WORK TASK: Give back exactly the lines of the entries below from the line with "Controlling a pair" to the line with "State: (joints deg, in", inclusive, and only those.

INPUT DATA:
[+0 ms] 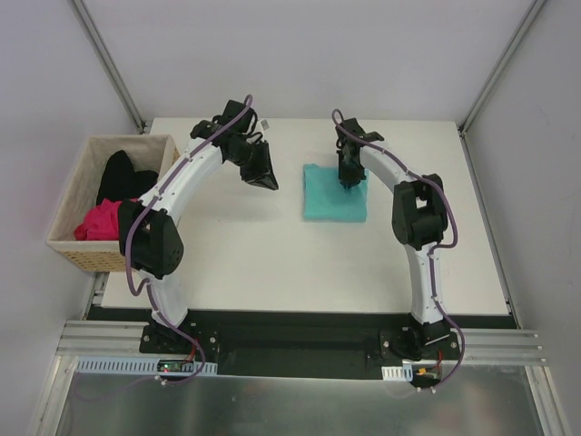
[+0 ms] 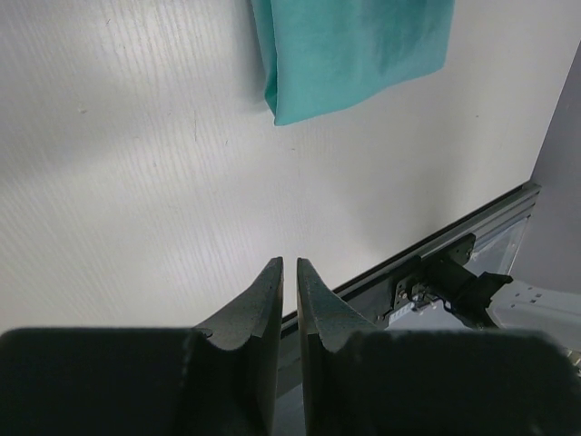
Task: Fold and stack the t-shirts
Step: Smooth out wrinkles on the folded tshirt
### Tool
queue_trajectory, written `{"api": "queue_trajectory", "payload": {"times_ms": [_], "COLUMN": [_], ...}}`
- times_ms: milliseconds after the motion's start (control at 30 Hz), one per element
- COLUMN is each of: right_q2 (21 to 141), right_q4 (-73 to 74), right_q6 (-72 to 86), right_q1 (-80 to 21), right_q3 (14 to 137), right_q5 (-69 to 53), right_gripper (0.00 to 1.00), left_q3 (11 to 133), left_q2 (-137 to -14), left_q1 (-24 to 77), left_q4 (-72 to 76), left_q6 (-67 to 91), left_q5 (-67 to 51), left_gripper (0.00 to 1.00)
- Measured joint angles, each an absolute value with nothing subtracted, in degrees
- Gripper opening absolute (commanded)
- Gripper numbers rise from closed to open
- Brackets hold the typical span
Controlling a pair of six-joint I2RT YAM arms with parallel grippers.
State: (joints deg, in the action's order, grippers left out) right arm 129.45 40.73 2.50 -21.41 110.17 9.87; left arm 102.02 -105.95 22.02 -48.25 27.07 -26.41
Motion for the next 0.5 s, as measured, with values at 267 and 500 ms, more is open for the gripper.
{"api": "queue_trajectory", "payload": {"times_ms": [267,500], "right_q2": [130.19,127.02], "right_q4": [40.64,38.81], "right_q6": [3.14,5.1], "right_q1": [-20.91,-21.1], "right_q3": [111.33,102.89], "right_q5": [7.9,7.05], "right_gripper": [0.0,0.0], "left_q3": [100.33,100.33], "left_q2": [-103.2,-102.67], "left_q1": [22.02,22.02], "left_q4": [-48.23,-48.25], "left_q6": [27.51,27.51], "left_q5": [-25.28,-24.95], "left_gripper": [0.11,0.11]}}
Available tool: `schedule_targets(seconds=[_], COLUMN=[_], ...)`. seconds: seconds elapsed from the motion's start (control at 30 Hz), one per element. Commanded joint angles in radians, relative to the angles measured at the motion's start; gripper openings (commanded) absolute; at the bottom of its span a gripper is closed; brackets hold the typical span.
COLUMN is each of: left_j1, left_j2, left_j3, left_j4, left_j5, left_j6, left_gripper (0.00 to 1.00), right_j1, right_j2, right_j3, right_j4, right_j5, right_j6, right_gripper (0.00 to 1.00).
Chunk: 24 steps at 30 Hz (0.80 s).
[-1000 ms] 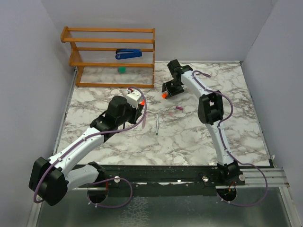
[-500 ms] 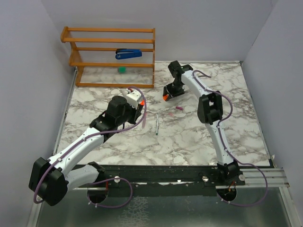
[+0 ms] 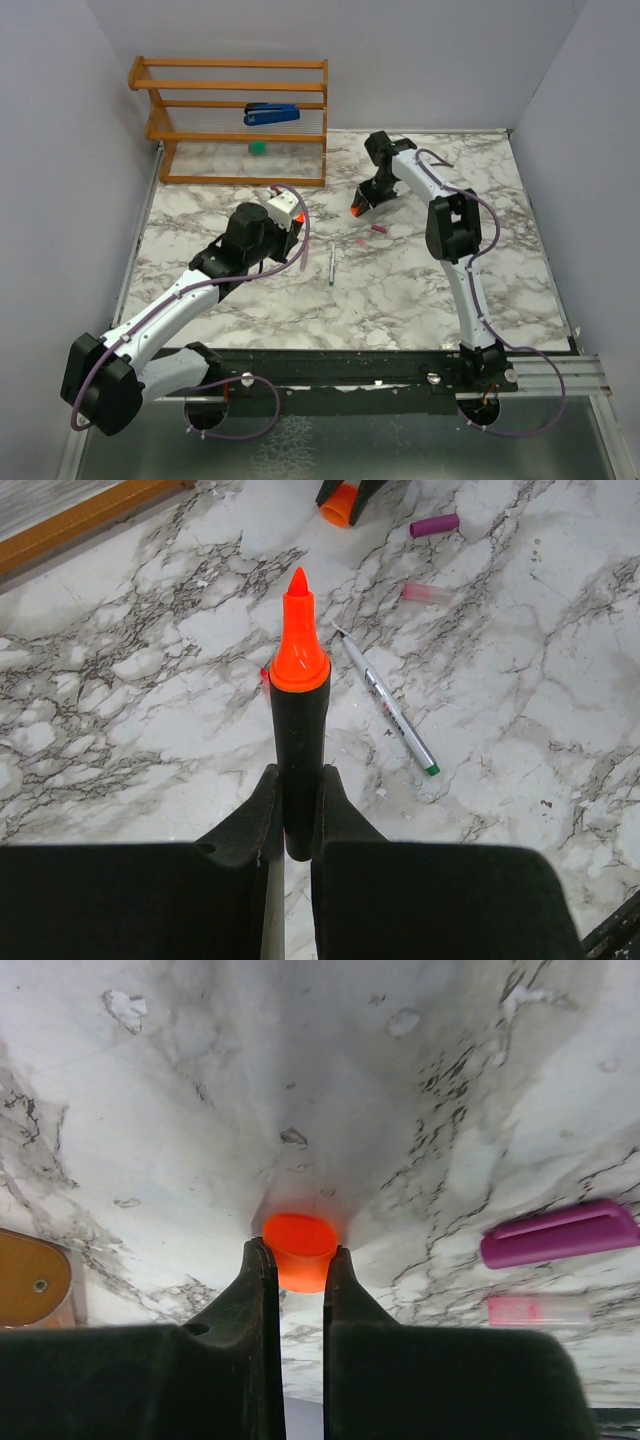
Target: Insert the pens into the pen caps
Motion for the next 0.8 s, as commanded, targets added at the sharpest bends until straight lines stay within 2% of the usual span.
schedule_targets(seconds=[0.0, 0.1, 0.23, 0.33, 0.47, 0.57, 0.77], left_j1=[0.008, 0.012, 0.012, 0.012, 0.012, 0.012, 0.012], left_j2=[0.003, 0.016, 0.032, 0.038, 0.04, 0.043, 0.061], left_j3=[0.011, 0.013, 0.023, 0.029, 0.028, 0.028, 0.042], left_j4=[0.002, 0.009, 0.012, 0.009, 0.01, 0.009, -0.006], left_j5=[0.01, 0.033, 0.053, 0.055, 0.054, 0.047, 0.044], left_j6=[0.003, -0.008, -0.017, -0.023, -0.033, -0.033, -0.03], left_gripper=[0.0, 0.0, 0.0, 0.0, 0.0, 0.0, 0.0], right_j1=[-0.014, -0.013, -0.013, -0.015, -0.018, -0.026, -0.043], right_j2=[-0.004, -0.038, -0.136, -0.176, -0.175, -0.168, -0.177], right_j3=[-0.051, -0.027, -0.115, -0.151, -0.153, -0.169, -0.182], right_j4=[0.005, 0.044, 0.166, 0.196, 0.194, 0.212, 0.23], right_j5=[0.06, 0.087, 0.099, 0.107, 0.102, 0.081, 0.069], right_j6=[-0.101, -0.181, -0.24, -0.261, -0.296, -0.312, -0.355], right_gripper=[0.01, 0.01, 0.01, 0.01, 0.13, 0.17, 0.06])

TASK SOLUTION:
Controlling a pair of six-joint I2RT YAM arms with parallel grippers.
State: (joints deg, in the action's order, grippers left out) right arm 129.45 40.73 2.50 -21.41 110.17 9.87; left arm 102.02 -105.95 22.02 -48.25 27.07 -26.41

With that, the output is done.